I fully understand that you need to lock down the components that are contained in your product during the development process, that's why fixes take time to propagate into distributions. As I've seen it from watching FOSS bugs, the typical lifecycle of a security bug in FOSS code is: A bug is typically found in the component, and fixed quickly.  Then over the next several months, the fix is propagated into the various distributions that contain the fix.  So a fix for the bug is made very quickly (but is completely untested), the teams that package up the distribution consumes the fix and proceeds to test the fix in the distribution.  As a result, distributions naturally lag behind fixes (btw, the MSFT security vulnerabilities follow roughly the same sequence - the fix is usually known within days of the bug being reported, but it takes time to test the fix to ensure that the fix doesn't break things (especially since Microsoft patches vulnerabilities in multiple platforms, the fix for all of them needs to be released simultaneously)).
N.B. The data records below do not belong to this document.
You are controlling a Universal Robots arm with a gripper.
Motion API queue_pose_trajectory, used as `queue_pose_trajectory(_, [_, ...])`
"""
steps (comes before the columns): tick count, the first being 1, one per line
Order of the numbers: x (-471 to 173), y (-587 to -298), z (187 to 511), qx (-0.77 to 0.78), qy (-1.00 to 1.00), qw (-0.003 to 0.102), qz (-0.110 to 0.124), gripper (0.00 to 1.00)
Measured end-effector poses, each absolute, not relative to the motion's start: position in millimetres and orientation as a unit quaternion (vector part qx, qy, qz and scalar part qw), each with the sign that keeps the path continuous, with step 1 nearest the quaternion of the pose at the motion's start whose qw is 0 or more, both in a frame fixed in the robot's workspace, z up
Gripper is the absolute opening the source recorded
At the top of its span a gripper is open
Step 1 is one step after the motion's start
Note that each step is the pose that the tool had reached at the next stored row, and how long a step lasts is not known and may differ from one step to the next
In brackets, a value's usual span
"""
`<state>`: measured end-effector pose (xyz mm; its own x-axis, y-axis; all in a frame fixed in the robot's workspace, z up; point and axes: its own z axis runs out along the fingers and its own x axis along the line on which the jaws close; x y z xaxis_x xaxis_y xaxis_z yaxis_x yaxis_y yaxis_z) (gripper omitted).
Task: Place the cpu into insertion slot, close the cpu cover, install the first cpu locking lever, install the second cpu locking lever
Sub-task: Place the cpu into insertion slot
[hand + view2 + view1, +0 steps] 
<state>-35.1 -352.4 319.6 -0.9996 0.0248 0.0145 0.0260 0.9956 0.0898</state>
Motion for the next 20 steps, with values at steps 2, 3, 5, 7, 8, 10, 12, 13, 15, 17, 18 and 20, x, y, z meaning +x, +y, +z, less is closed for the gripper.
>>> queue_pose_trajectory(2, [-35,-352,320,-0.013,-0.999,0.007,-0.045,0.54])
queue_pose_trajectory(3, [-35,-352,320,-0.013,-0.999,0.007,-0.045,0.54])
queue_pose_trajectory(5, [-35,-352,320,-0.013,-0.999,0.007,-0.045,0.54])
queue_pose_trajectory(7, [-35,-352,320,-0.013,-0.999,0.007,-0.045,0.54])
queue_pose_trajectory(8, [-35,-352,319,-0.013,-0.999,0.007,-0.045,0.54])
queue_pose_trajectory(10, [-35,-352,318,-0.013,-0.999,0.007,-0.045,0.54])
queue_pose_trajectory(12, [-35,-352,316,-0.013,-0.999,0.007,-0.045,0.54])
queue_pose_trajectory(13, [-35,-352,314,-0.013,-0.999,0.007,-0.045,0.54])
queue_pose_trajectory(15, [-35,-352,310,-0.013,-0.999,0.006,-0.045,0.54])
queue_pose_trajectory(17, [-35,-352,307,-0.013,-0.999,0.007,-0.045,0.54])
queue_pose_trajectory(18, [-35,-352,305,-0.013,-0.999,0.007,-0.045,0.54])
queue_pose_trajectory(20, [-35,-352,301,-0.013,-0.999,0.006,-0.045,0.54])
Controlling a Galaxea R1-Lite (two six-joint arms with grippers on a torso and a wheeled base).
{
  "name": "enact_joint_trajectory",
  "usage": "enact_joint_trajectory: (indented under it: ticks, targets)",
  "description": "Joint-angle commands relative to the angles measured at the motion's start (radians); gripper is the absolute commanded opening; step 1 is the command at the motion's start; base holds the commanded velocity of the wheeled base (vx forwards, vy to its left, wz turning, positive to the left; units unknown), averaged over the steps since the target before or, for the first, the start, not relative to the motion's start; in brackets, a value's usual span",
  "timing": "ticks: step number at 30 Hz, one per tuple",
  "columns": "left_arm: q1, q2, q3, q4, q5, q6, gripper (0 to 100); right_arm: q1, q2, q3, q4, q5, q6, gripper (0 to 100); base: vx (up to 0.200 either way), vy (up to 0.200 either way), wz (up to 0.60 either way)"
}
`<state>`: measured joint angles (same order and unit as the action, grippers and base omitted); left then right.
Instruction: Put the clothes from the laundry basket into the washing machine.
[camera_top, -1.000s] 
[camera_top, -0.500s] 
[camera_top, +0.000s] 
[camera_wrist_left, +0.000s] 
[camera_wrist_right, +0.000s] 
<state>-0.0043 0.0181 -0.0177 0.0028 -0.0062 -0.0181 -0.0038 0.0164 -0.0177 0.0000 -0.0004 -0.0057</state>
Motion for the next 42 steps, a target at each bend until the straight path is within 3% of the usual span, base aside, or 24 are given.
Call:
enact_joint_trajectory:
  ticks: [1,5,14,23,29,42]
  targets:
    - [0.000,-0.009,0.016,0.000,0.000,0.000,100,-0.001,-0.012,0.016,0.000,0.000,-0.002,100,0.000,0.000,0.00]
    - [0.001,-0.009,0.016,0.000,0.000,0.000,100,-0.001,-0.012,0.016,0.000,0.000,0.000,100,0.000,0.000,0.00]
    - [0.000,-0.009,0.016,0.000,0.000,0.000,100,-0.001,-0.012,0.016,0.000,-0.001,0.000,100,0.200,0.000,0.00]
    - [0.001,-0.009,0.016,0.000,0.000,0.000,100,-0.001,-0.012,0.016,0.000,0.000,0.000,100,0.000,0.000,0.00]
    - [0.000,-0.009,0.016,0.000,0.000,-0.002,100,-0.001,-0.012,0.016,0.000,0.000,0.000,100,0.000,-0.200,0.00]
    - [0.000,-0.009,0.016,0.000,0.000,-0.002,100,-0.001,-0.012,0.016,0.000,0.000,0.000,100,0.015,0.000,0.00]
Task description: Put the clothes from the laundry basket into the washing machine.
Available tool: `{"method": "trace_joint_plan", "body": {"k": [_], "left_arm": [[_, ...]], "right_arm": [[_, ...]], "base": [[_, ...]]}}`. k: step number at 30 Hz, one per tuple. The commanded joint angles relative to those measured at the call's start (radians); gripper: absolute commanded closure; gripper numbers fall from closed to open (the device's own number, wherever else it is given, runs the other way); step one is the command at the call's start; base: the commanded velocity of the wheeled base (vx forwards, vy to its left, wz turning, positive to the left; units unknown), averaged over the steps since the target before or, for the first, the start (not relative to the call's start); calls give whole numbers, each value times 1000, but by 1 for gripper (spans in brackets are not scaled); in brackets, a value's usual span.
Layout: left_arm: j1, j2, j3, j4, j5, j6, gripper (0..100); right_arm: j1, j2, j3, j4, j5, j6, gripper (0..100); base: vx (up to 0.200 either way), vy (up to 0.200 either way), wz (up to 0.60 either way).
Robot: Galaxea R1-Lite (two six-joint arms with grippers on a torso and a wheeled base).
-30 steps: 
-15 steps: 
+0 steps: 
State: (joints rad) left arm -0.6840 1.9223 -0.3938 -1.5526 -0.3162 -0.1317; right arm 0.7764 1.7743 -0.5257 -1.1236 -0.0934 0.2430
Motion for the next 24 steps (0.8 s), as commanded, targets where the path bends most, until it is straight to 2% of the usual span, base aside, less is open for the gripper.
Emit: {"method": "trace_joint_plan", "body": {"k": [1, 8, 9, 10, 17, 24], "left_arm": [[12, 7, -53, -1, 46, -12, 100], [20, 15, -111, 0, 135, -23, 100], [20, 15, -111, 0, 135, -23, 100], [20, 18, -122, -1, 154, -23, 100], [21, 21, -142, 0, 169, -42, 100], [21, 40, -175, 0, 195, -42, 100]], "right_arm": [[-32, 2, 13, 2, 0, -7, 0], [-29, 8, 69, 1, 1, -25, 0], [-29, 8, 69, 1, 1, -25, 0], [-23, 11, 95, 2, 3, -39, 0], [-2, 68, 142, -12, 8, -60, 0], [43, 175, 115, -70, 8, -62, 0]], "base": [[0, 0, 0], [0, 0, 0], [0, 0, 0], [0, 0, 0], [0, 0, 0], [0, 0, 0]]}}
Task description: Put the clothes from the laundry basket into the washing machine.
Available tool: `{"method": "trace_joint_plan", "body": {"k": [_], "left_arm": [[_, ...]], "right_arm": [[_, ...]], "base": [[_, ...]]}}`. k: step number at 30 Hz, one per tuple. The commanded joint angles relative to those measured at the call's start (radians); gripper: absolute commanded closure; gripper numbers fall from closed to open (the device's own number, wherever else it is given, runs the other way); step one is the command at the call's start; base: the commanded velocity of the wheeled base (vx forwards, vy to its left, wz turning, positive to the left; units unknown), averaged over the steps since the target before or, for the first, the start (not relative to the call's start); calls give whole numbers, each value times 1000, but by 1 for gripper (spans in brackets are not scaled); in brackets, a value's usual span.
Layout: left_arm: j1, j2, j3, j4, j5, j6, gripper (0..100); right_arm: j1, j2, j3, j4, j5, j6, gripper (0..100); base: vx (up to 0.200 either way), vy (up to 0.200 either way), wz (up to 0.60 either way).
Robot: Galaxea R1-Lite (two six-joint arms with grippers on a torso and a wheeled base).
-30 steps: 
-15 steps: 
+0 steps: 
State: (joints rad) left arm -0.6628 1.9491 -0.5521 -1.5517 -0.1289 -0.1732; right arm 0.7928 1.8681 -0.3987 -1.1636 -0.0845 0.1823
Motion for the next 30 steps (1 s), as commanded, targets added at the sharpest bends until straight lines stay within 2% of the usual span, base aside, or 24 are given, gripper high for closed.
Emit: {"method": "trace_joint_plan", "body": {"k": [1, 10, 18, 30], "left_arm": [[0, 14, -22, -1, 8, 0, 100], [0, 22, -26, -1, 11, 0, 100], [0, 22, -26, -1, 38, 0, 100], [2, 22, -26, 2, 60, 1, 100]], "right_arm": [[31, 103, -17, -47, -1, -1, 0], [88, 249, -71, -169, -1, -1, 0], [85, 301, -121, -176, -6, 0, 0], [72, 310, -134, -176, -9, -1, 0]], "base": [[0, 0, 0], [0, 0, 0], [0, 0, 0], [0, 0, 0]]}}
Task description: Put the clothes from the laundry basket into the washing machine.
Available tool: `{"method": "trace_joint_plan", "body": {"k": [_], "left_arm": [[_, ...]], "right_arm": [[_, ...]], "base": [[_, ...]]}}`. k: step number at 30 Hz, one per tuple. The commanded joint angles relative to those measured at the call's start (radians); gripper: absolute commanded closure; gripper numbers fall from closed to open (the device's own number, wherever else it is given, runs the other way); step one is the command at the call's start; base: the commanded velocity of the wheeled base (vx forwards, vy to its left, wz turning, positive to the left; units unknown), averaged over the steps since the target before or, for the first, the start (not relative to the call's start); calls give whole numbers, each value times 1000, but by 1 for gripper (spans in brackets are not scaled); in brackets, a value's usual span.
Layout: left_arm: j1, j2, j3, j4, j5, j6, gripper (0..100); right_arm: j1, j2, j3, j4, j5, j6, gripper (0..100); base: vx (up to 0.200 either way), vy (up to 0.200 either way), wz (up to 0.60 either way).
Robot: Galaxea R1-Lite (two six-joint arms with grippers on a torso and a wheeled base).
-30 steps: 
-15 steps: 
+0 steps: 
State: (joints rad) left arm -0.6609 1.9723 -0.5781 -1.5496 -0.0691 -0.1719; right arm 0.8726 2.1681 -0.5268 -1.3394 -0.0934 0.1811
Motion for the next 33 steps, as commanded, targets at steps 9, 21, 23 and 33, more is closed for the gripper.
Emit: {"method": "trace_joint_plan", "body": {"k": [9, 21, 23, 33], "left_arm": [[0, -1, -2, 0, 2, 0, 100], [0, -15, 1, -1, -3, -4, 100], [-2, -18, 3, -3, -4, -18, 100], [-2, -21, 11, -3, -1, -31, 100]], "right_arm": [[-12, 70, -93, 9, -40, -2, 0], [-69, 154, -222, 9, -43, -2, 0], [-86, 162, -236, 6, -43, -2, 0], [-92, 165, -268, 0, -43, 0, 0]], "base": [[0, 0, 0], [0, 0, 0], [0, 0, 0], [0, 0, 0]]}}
But even so, it's surprising that a team would release a beta that contained a version of one of it's giblets that was almost 4 years old (according to the original report, it contained libPNG version 1.2.7, from September 12, 2004)!  This is especially true given the fact that the iPhone had a similar vulnerability found last year (ironically, the finder of this vulnerability was Travis Ormandy of Google).  I'm also not picking on Google because of spite - other vendors like Apple and Microsoft were each bitten by exactly this vulnerability - 3 years ago.  In Apple's case, they did EXACTLY the same thing that the Android team did: They released a phone that contained a 3 year old vulnerability that had previously been fixed in their mainstream operating system.

 

So how would the SDL have helped the Android team?  The SDL requires that you track giblets in your code - it forces you to have a plan to deal with the inevitable vulnerabilities in the giblets.  In this case, SDL would have forced the development teams to have a process in place to monitor the vulnerabilities (and of course to track the history of the component), so they hopefully would never have shipped vulnerable components.  It also means that when a vulnerability is found after shipping, they would have a plan in place to roll out a fix ASAP.  This latter is critically important because history has shown us that when one component is known to have a vulnerability, the vultures immediately swoop in to find similar vulnerabilities in related code bases (on the theory that if you make a mistake once, you're likely to make it a second or third time).  In fact, that's another requirement of the SDL: When a vulnerability is found in a component, the SDL requires that you also look for similar vulnerabilities in related code bases.

Yet another example where adopting the SDL would have helped to mitigate a vulnerability[1].

 

[1] Btw, I'm not saying that the SDL is the only way to solve this problem.  There absolutely are other methodologies that would allow these problems to be mitigated.  But when you're developing software that's going to be deployed connected to a network (any network), you MUST have a solution in place to manage your risk (and giblets are just one form of risk).  The SDL is Microsoft's way, and so far it's clearly shown its value.